» Records excerpted from a collection
■ ■ ■ ■ ■

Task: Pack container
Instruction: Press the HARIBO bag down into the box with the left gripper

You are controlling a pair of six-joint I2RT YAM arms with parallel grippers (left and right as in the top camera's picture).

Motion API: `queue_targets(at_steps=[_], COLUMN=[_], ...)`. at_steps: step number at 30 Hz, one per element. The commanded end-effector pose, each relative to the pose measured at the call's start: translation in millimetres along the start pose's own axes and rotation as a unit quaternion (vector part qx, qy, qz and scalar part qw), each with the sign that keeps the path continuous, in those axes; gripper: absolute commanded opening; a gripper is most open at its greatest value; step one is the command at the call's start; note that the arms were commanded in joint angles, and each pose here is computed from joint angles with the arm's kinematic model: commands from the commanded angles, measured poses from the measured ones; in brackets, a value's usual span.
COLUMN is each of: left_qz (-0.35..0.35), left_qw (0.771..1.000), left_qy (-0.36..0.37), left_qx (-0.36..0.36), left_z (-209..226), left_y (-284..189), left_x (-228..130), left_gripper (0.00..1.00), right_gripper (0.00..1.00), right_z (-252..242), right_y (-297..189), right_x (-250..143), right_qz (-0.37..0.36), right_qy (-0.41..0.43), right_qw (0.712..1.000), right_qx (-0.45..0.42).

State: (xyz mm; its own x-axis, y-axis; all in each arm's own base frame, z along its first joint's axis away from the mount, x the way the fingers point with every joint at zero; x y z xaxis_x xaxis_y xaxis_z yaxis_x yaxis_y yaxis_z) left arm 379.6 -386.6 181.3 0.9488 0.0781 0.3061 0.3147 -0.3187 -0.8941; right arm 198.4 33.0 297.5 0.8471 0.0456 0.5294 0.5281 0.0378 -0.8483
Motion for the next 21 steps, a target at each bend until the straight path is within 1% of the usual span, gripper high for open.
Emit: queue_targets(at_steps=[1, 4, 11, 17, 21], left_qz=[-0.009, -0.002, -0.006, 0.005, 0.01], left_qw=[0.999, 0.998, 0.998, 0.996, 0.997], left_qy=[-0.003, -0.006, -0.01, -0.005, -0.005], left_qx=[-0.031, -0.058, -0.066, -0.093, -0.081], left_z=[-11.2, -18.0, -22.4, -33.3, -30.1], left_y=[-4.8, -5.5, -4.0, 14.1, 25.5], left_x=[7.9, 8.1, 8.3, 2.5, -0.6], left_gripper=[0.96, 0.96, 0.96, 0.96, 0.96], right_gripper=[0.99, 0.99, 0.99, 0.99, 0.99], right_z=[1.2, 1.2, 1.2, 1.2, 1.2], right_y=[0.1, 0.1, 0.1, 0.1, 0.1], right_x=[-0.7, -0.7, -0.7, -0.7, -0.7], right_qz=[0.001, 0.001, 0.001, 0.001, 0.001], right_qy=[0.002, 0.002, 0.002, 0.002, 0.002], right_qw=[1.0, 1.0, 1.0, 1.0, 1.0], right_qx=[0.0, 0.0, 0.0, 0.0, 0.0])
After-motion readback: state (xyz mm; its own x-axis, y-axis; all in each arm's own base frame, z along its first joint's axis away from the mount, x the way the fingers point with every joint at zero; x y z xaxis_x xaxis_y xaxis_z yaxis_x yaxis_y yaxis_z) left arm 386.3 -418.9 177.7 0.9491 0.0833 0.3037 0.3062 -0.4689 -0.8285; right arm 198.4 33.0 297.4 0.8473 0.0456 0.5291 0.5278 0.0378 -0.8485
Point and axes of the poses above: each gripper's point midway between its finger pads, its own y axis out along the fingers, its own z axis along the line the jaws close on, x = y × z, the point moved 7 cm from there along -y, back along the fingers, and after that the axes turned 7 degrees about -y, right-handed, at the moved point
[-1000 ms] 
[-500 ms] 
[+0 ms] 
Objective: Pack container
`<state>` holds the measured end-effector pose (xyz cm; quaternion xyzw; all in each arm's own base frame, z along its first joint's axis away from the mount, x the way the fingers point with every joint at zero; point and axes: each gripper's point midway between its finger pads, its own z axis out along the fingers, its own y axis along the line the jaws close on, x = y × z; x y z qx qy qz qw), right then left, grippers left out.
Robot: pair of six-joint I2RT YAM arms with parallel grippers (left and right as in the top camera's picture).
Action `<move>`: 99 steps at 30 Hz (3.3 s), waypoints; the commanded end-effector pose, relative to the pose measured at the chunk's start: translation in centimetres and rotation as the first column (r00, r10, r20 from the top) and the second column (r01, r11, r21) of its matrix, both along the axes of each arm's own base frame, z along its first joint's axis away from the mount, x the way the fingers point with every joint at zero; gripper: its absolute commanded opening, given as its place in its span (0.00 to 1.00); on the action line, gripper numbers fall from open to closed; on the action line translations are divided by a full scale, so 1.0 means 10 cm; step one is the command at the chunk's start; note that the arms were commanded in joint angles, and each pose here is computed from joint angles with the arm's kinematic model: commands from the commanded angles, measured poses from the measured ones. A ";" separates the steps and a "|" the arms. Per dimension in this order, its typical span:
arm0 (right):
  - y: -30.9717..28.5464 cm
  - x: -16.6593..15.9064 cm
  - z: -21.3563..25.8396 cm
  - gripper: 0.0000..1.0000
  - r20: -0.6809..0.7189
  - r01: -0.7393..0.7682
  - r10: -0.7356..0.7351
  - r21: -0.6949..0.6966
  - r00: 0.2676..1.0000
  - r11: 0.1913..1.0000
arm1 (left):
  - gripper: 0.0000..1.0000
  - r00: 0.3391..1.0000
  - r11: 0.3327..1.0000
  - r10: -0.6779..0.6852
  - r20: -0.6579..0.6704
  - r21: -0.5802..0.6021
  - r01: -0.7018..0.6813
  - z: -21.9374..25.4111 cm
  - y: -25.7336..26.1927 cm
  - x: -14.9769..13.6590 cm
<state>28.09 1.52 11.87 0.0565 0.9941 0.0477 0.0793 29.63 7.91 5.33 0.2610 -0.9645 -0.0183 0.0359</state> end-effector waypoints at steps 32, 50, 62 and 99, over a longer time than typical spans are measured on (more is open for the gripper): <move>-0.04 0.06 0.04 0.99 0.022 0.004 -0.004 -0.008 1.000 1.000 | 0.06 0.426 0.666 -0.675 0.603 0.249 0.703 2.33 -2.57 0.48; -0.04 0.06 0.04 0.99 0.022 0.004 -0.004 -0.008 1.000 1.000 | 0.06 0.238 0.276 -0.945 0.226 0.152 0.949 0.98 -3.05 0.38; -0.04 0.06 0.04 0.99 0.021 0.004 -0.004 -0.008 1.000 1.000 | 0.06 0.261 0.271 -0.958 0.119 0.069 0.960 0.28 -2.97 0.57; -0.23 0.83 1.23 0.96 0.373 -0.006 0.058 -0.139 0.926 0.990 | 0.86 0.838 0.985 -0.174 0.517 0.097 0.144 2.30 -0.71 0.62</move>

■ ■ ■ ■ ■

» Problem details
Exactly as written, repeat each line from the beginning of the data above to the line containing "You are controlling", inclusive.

» Response for this exercise
Task: Pack container
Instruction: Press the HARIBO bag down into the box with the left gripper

You are controlling a pair of six-joint I2RT YAM arms with parallel grippers (left and right as in the top camera's picture).

There's no more to this exercise.